Finally finding refuge in the all-encompassing world of “entertainment,” the mother and daughter have become headliners... as it were. However, the daughter has discovered some (real?) talents of her own, and is less willing to continue on merely as an extension of her mother and their tired “act,” which she is all too happy to try to reveal to the audience. They come to terms with this for the rest of the one-act play, the daughter waxing poetic about her dreams and plotting her escape, while the mother performs her usual numbers, along with the Maestro Matt Falber, who plays piano and other keys and percussives in accompaniment. The piece seems able to contain even a bit more music, while perhaps not a musical per se (although it does harken back to similar Gypsy-esque and Americana themes), I could see the Maestro’s function and character possibly more fully developed.

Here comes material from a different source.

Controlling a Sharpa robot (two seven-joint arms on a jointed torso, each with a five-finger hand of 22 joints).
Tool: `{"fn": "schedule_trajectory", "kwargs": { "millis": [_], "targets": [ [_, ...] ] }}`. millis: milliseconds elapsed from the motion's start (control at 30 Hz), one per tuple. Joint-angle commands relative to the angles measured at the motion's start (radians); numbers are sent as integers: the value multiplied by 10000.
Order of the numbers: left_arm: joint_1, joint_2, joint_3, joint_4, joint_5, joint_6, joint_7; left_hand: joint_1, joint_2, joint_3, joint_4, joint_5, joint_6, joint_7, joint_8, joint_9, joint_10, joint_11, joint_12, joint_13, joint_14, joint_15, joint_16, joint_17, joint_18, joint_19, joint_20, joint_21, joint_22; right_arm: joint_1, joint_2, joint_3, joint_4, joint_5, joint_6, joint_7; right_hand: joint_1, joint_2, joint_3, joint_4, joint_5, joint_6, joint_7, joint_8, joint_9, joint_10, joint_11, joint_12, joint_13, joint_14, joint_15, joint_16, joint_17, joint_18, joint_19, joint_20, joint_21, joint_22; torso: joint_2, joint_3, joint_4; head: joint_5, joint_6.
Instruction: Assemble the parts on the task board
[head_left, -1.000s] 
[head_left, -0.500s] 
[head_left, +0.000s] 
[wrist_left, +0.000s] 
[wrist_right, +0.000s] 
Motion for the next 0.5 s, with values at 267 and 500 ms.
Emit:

Illustrating some of the storytelling as well is a shadow puppet sequence, designed by Meghan Williams and operated behind a screen by Frumin. Artfully executed, this gives added dimension to the work, while maybe also being slightly underused. A key item coveted by the daughter, the bearded lady’s silver scissors is shown, but seeing silhouettes of some of the colorful characters as well, like the bearded lady for example, might have proven interesting too. The speeches are well drawn though, and Pou channels the amazing tales via both characters, who we sense almost appearing visibly together, inexorably attached to each other, even though she is often only turning around, or stepping behind a curtain. It’s all classic showmanship, wrapped up in ribbons and delivered with a flourish, even if the ending feels a bit anti-climactic. But definitely step right up for a very worthwhile theater experience, with multimedia of the traditional varieties, and much fun for children of all ages.